Answer: A major problem of an airliner returning to Earth is how to get rid of its energy of motion--kinetic energy--while still getting enough "lift" from the motion of air across its wings. If your daughter ever sat by the window of a landing airliner, she would see all sorts of auxiliary extensions of the wing sliding into place at the back of the wing--increasing air resistance and slowing down the airplane, and at the same time creating extra "lift" to hold the airplane up.
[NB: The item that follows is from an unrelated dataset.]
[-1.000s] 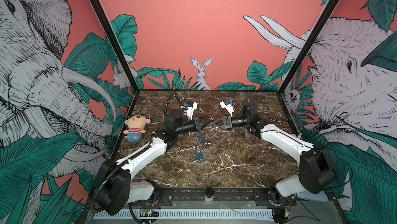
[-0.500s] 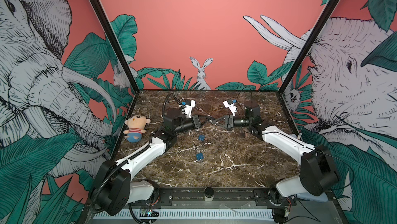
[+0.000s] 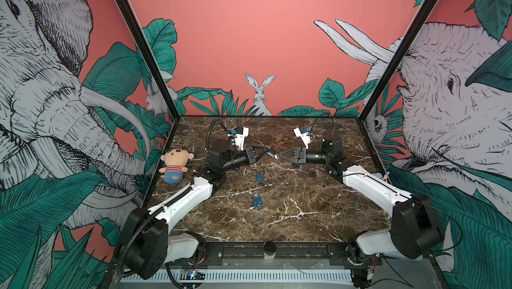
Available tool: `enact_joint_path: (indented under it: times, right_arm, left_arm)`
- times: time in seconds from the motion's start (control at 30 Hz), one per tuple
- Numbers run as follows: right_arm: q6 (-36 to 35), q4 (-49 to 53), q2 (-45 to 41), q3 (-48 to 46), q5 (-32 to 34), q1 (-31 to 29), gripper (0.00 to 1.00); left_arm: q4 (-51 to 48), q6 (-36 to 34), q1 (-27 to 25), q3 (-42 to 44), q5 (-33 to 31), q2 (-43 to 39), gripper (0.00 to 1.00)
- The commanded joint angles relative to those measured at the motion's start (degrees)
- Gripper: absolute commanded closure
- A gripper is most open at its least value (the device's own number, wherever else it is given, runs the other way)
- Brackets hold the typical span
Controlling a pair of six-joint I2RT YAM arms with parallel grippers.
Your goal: Lock with the key
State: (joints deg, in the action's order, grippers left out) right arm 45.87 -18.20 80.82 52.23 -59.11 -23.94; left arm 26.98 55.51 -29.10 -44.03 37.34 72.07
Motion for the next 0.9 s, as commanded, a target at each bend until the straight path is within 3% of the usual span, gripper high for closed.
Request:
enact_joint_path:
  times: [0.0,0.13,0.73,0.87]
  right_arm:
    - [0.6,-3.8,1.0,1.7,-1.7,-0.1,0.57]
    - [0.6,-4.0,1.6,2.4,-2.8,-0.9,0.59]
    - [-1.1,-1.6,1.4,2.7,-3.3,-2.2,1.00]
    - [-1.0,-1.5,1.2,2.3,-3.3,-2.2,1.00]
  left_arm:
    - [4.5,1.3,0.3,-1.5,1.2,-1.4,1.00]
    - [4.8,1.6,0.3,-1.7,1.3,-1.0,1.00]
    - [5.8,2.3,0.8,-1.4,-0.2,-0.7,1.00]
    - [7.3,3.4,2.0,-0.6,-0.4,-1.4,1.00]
The lift is much less efficiently produced than in ordinary flight, but that is all right, this unusually slow flight lasts only a short time and then the airplane is rolling on the ground.

A satellite in low Earth orbit must move at 24 times the speed of sound (or faster), which means its kinetic energy, the energy of motion, is at least 24 x 24 = 576 times the energy of something moving at the speed of sound, which is already more than the speed of an airliner. Weight for weight, a satellite has about 20-50 times the energy of a rifle bullet, enough to melt it, even boil it away. Getting rid of that energy safely is the main challenge in landing.
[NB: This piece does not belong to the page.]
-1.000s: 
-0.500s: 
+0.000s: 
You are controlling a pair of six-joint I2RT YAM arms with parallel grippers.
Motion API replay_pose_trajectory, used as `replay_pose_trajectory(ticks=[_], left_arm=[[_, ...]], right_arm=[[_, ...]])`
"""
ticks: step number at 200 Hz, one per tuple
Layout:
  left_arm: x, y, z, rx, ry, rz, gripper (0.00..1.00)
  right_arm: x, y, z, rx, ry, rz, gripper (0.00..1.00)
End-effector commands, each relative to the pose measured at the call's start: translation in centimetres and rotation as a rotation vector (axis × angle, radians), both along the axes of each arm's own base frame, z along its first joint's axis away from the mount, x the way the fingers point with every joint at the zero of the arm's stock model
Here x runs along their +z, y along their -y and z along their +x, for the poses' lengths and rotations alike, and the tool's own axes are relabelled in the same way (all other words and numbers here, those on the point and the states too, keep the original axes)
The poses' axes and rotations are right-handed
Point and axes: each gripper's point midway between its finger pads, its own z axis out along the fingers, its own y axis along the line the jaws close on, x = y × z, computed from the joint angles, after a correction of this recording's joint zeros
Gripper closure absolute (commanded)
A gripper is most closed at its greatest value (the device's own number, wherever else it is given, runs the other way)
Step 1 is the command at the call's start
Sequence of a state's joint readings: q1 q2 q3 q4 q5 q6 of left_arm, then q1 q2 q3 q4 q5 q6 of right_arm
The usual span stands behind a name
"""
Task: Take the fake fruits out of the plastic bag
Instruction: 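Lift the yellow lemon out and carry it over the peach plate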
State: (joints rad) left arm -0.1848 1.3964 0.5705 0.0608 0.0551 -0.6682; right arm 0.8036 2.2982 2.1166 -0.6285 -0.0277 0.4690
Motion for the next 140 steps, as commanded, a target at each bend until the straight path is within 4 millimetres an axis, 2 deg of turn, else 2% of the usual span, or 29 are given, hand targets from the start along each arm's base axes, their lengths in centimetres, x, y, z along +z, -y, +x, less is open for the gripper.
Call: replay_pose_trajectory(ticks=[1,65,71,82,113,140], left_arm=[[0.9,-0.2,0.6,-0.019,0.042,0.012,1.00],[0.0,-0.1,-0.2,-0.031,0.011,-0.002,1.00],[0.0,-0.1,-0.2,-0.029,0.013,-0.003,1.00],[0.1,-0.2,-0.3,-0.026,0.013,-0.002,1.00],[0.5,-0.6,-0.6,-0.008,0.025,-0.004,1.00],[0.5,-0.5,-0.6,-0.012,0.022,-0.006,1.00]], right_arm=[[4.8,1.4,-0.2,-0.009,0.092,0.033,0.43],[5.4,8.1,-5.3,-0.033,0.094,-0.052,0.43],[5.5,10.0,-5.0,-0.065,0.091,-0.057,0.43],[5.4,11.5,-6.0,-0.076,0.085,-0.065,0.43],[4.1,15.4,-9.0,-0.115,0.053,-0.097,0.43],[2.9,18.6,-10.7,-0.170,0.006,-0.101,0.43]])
The astronauts returning from the Moon (at even greater speed) could not save their spacecraft but had to abandon it, and return in a "capsule" designed to stand a lot of heating, and meanwhile creating a powerful shock wave ahead of it, containing very hot air whose glow dissipated the energy. Then in the thicker atmosphere, at low speed, they used a parachute, and splashed down into the ocean.
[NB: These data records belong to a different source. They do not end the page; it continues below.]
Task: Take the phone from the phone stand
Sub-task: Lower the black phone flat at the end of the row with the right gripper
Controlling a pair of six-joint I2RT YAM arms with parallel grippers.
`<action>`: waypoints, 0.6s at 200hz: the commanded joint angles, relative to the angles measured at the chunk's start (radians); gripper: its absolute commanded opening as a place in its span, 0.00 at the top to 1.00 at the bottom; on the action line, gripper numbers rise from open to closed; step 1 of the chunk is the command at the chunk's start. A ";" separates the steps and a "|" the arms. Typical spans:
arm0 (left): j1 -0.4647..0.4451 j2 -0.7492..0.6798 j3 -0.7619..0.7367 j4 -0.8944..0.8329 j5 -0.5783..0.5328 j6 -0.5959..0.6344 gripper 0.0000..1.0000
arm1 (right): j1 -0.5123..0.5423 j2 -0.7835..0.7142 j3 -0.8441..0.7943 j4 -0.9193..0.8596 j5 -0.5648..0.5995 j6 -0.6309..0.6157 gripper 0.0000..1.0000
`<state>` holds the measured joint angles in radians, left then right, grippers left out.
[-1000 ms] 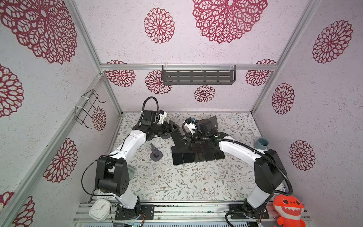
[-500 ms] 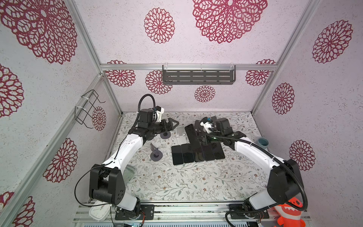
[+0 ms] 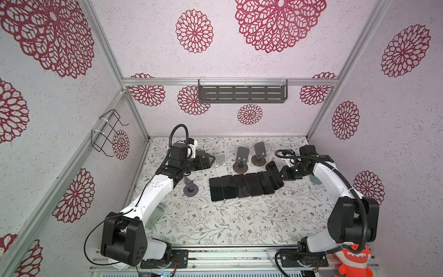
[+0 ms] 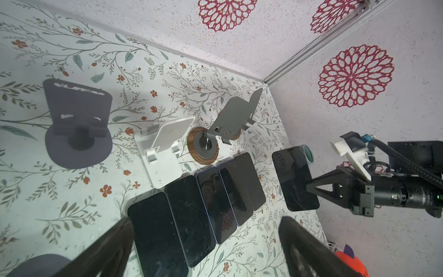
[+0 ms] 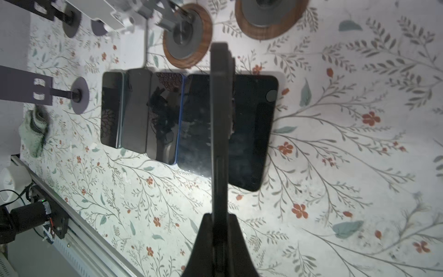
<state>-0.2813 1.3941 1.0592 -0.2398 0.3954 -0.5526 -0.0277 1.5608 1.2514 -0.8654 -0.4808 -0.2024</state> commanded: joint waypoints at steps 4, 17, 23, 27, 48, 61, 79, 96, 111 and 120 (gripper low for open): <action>-0.007 -0.035 -0.012 -0.001 -0.004 0.023 0.02 | -0.073 0.038 0.068 -0.134 -0.034 -0.179 1.00; -0.014 -0.042 -0.022 0.007 0.010 0.021 0.02 | -0.109 0.071 0.077 -0.131 -0.067 -0.211 1.00; -0.017 -0.044 -0.025 0.006 0.007 0.022 0.02 | -0.115 0.089 0.084 -0.130 -0.077 -0.232 1.00; -0.017 -0.046 -0.027 0.005 0.006 0.025 0.02 | -0.119 0.103 0.089 -0.131 -0.079 -0.244 1.00; -0.017 -0.056 -0.034 -0.006 0.006 0.040 0.02 | -0.137 0.162 0.108 -0.126 -0.093 -0.282 1.00; -0.018 -0.059 -0.033 -0.009 0.020 0.052 0.02 | -0.158 0.191 0.105 -0.093 -0.122 -0.289 1.00; -0.017 -0.060 -0.012 -0.039 0.028 0.060 0.02 | -0.190 0.233 0.106 -0.054 -0.165 -0.292 1.00; -0.019 -0.065 -0.008 -0.044 0.033 0.058 0.02 | -0.203 0.271 0.111 -0.048 -0.180 -0.300 1.00; -0.019 -0.074 -0.013 -0.044 0.031 0.055 0.02 | -0.209 0.294 0.108 -0.038 -0.175 -0.295 1.00; -0.019 -0.079 -0.017 -0.041 0.033 0.053 0.02 | -0.212 0.307 0.103 -0.031 -0.175 -0.291 1.00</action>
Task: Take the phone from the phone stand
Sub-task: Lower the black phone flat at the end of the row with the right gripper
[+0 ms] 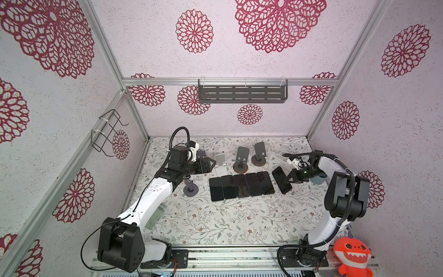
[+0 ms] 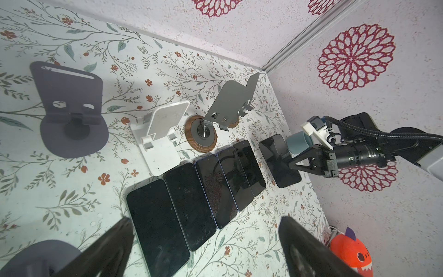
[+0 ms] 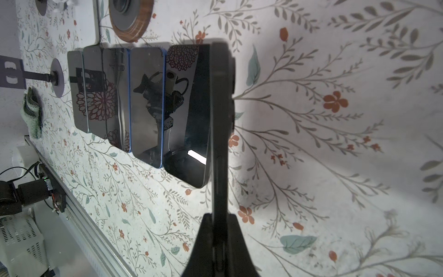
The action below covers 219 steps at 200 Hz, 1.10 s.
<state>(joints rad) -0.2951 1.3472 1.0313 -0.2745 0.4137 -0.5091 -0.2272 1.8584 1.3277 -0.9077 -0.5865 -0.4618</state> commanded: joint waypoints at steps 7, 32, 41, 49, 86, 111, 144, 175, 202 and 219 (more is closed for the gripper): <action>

Like the Apollo Moon ship, many research rockets are abandoned when their job is done--it would be too hard to bring them back intact. The space shuttle enters the upper atmosphere (which is very rarefied) sideways, with its bottom forward: the bottom has heat-resistant ceramic tiles, and creates a great shock wave (in the "Columbia" some tiles broke away and the heat destroyed the shuttle). By the time it reaches the denser atmosphere, it has slowed down to about half the speed of sound, and it can land like an airplane--still, much faster than a jetliner, requiring accurate computer control.

Burt Rutan's "Spaceship One" similarly used wings, first as brakes (turning them to create air resistance), then to land as an ordinary airplane. However, since it only reached about 3.5 times the speed of sound, this was not as great a challenge.

p.s: I guess it doesnt need Rocket Science to figure out why my pictures show rockets taking off & not landing;-P.